### ENTRIES PROVIDED ###
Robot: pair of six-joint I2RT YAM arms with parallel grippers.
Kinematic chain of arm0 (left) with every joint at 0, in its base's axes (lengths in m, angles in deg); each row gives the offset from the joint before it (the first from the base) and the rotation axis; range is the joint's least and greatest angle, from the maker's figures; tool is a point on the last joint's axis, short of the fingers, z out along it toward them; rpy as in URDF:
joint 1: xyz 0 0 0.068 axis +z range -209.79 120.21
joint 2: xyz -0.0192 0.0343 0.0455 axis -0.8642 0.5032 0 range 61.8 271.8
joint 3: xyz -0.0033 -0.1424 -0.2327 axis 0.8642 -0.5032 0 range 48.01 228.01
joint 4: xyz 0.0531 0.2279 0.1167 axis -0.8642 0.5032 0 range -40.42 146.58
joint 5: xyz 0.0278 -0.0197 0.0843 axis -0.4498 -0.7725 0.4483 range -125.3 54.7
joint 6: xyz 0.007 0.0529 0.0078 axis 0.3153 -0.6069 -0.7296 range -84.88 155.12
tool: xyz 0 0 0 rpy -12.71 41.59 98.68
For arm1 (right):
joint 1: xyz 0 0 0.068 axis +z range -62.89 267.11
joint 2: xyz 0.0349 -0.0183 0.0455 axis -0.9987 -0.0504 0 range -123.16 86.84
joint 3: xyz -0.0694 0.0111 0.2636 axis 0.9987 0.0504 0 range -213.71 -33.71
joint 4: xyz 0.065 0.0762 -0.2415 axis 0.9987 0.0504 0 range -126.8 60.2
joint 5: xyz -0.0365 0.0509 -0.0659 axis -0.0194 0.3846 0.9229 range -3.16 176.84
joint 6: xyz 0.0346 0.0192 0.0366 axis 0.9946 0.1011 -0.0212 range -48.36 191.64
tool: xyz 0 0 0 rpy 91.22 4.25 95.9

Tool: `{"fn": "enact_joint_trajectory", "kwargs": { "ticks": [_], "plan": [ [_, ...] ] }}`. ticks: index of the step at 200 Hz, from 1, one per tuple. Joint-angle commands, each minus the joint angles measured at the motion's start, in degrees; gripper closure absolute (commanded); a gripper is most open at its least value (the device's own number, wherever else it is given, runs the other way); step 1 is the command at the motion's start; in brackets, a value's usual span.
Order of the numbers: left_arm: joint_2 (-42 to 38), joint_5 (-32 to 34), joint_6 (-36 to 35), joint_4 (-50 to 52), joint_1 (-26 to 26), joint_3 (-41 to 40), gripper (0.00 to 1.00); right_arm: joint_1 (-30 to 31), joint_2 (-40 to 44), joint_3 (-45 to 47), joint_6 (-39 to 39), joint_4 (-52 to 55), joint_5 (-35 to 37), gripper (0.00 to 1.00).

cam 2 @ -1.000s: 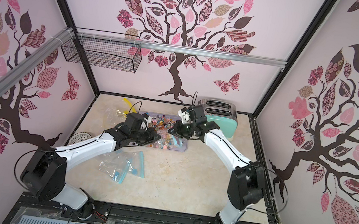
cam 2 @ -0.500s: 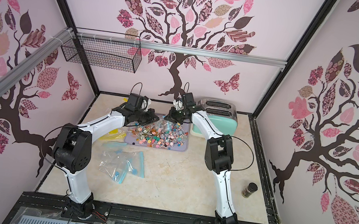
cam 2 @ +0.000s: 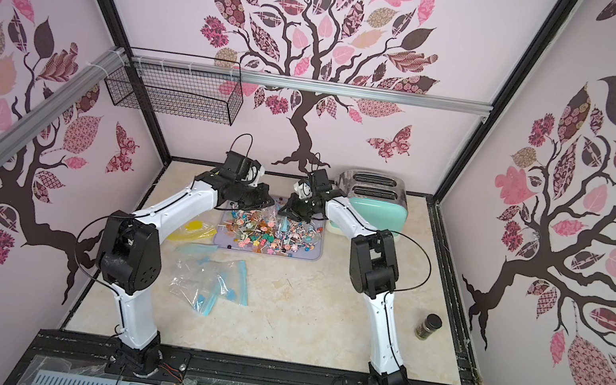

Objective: Pour candies out of the ziploc bag
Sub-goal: 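Pour the candies out of the ziploc bag onto the tray.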

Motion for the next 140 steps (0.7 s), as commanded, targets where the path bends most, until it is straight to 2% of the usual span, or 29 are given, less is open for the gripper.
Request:
{"fn": "enact_joint_trajectory", "kwargs": {
  "ticks": [1, 27, 102, 140],
  "plan": [
    [-0.1, 2.5, -3.6, 3.1, -0.8, 4.1, 1.00, -0.3, 2.0, 0.9, 0.2, 0.0, 0.9, 0.75],
    [0.2, 4.7, -5.1, 6.4, -1.5, 7.1, 1.00, -0.3, 3.0, 2.3, 0.6, -1.3, 0.8, 0.65],
    [2.3, 8.9, -8.3, 15.4, -2.6, 14.7, 1.00, -0.4, 6.4, 5.5, -0.2, -2.1, 3.2, 0.51],
    [3.2, 10.7, -9.0, 17.3, -2.7, 15.8, 1.00, -0.5, 6.9, 6.3, -0.6, -2.2, 3.3, 0.48]
  ]
}}
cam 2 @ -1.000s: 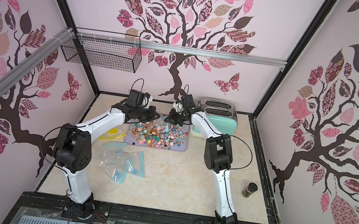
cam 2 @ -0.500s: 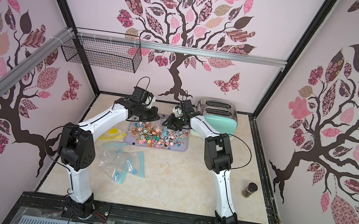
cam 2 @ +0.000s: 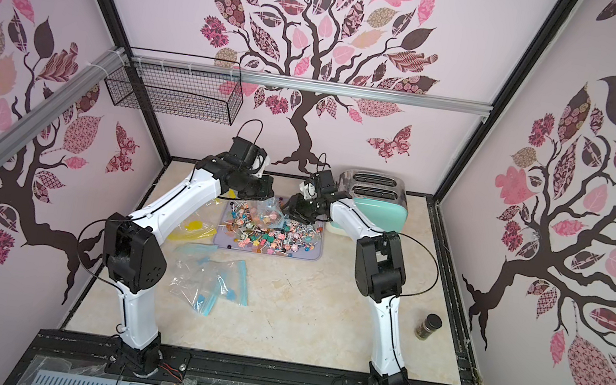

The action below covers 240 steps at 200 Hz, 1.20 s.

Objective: Pour candies out of the ziploc bag
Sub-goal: 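Pour the candies out of the ziploc bag onto the tray.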

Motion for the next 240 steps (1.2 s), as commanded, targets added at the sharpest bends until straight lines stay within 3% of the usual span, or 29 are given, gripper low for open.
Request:
{"fn": "enact_joint_trajectory", "kwargs": {
  "ticks": [1, 35, 55, 116, 160, 240],
  "plan": [
    [1.4, 2.1, -1.6, 2.0, -0.2, 1.6, 1.00, -0.1, 2.2, 0.9, -0.9, 0.3, 0.8, 0.48],
    [2.6, 4.3, -2.3, 3.4, -0.3, 2.7, 1.00, -0.1, 2.4, 1.5, -1.1, 0.2, 0.8, 0.47],
    [4.1, 6.2, -3.1, 6.2, -0.3, 7.4, 1.00, -0.1, 2.7, 1.9, -1.4, 0.2, 0.8, 0.46],
    [11.6, 8.9, -4.3, 23.9, -0.9, 24.7, 1.00, -0.1, 4.2, 4.2, -1.4, -0.6, 0.6, 0.45],
    [15.4, 10.9, -4.5, 31.4, -1.0, 28.5, 1.00, 0.0, 7.3, 8.4, -1.5, -3.1, -1.3, 0.46],
    [14.2, 7.5, -2.6, 29.4, -1.1, 29.2, 1.00, 4.5, 10.1, 7.8, -21.4, -4.0, -3.2, 0.41]
  ]
}}
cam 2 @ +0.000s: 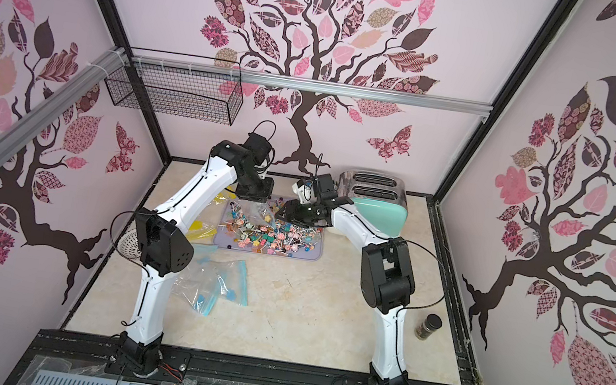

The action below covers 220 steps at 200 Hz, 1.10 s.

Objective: Pour candies out of the ziploc bag
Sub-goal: 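Pour the candies out of the ziploc bag onto the tray.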

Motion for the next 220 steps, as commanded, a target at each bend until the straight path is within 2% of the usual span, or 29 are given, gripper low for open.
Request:
{"fn": "enact_joint_trajectory", "kwargs": {
  "ticks": [1, 38, 105, 127, 147, 166, 180, 220],
  "plan": [
    [-0.8, -0.8, 0.5, 0.8, -0.4, 1.9, 1.00, 2.0, 2.2, -1.7, -8.8, -0.2, -0.6, 0.41],
    [-1.1, -0.4, 0.5, 2.0, -0.3, 3.5, 1.00, 5.9, 4.4, 3.2, -17.7, -7.2, 6.6, 0.31],
    [-2.0, -2.1, 0.3, 2.6, -0.3, 3.0, 1.00, 7.9, 6.2, 16.3, -17.6, -33.5, 25.8, 0.21],
    [-2.2, -2.9, 0.2, 2.6, -0.3, 3.1, 1.00, 8.4, 7.2, 20.9, -17.9, -43.2, 27.2, 0.19],
    [-2.1, -4.0, 0.2, 2.4, -0.3, 3.0, 1.00, 8.6, 6.2, 21.1, -17.7, -47.5, 25.5, 0.20],
    [-2.1, -4.8, 0.2, 2.1, -0.3, 2.7, 1.00, 8.7, 5.0, 20.5, -16.7, -49.9, 24.2, 0.24],
    [-1.9, -5.3, 0.1, 1.9, -0.2, 2.7, 1.00, 8.6, 4.1, 19.7, -16.0, -50.7, 22.8, 0.31],
    [-1.7, -5.6, 0.5, 1.0, 0.4, 2.7, 1.00, 8.7, 2.6, 17.7, -14.1, -49.1, 21.3, 0.72]
  ]
}}
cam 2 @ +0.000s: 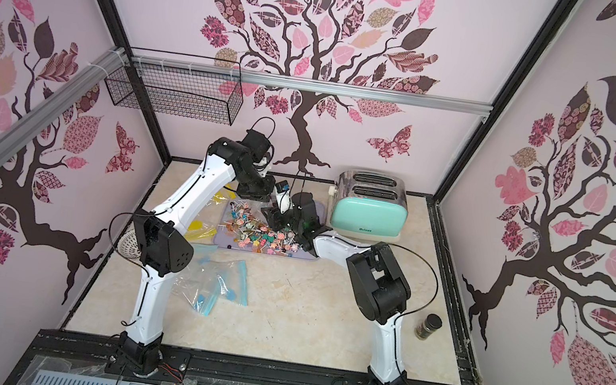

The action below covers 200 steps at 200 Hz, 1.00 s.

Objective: Pour candies out of the ziploc bag
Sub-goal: 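Pour the candies out of the ziploc bag onto the tray.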

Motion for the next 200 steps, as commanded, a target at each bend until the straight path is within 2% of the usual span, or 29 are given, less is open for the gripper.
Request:
{"fn": "enact_joint_trajectory", "kwargs": {
  "ticks": [1, 33, 56, 82, 100, 129, 147, 160, 179, 200],
  "plan": [
    [-1.6, -0.9, 0.0, -1.0, 0.4, 0.4, 1.00, 0.2, -1.0, -2.3, 1.1, -1.4, -1.4, 0.72],
    [-2.6, -1.3, 0.9, -2.5, 1.4, 1.2, 1.00, 0.2, -0.3, -1.5, 3.5, -0.7, -1.1, 0.99],
    [-5.0, 0.1, 1.2, -4.1, 1.8, 0.7, 0.69, 0.2, 1.1, 0.1, 7.0, -1.3, -0.9, 1.00],
    [-10.8, 3.7, 1.3, -7.8, 2.0, -3.6, 0.49, 0.1, 3.9, 3.5, 14.2, -5.8, -2.2, 1.00],
    [-15.5, 5.5, 1.5, -9.9, 2.5, -7.7, 0.41, -0.2, 5.4, 5.9, 21.1, -10.7, -3.4, 1.00],
    [-20.3, 6.8, 1.6, -10.3, 3.7, -12.2, 0.36, -2.3, 4.0, 8.2, 34.5, -22.4, -7.2, 1.00],
    [-21.7, 6.8, 1.3, -9.6, 4.4, -14.0, 0.36, -4.7, 1.8, 9.3, 46.6, -30.7, -13.2, 1.00],
    [-22.2, 7.1, 0.6, -8.7, 4.5, -15.3, 0.36, -5.6, 2.4, 13.6, 52.9, -38.3, -12.6, 1.00],
    [-22.7, 7.6, 0.5, -8.7, 4.6, -17.2, 0.38, -6.0, 0.0, 11.2, 56.5, -38.1, -12.7, 1.00],
    [-22.6, 6.7, 0.2, -8.3, 4.6, -18.0, 0.40, -6.6, -2.9, 12.8, 68.3, -47.5, -15.0, 1.00]
  ]
}}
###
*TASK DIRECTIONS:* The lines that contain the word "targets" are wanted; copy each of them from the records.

*RESPONSE BOX:*
Motion for the next 140 steps (0.7 s), as commanded, targets where the path bends most, until it is straight to 2% of the usual span, or 29 are given, less is open for the gripper.
Motion for the next 240 steps (1.2 s), as commanded, targets added at the sharpest bends until straight lines stay within 3% of the usual span, or 29 are given, gripper low for open.

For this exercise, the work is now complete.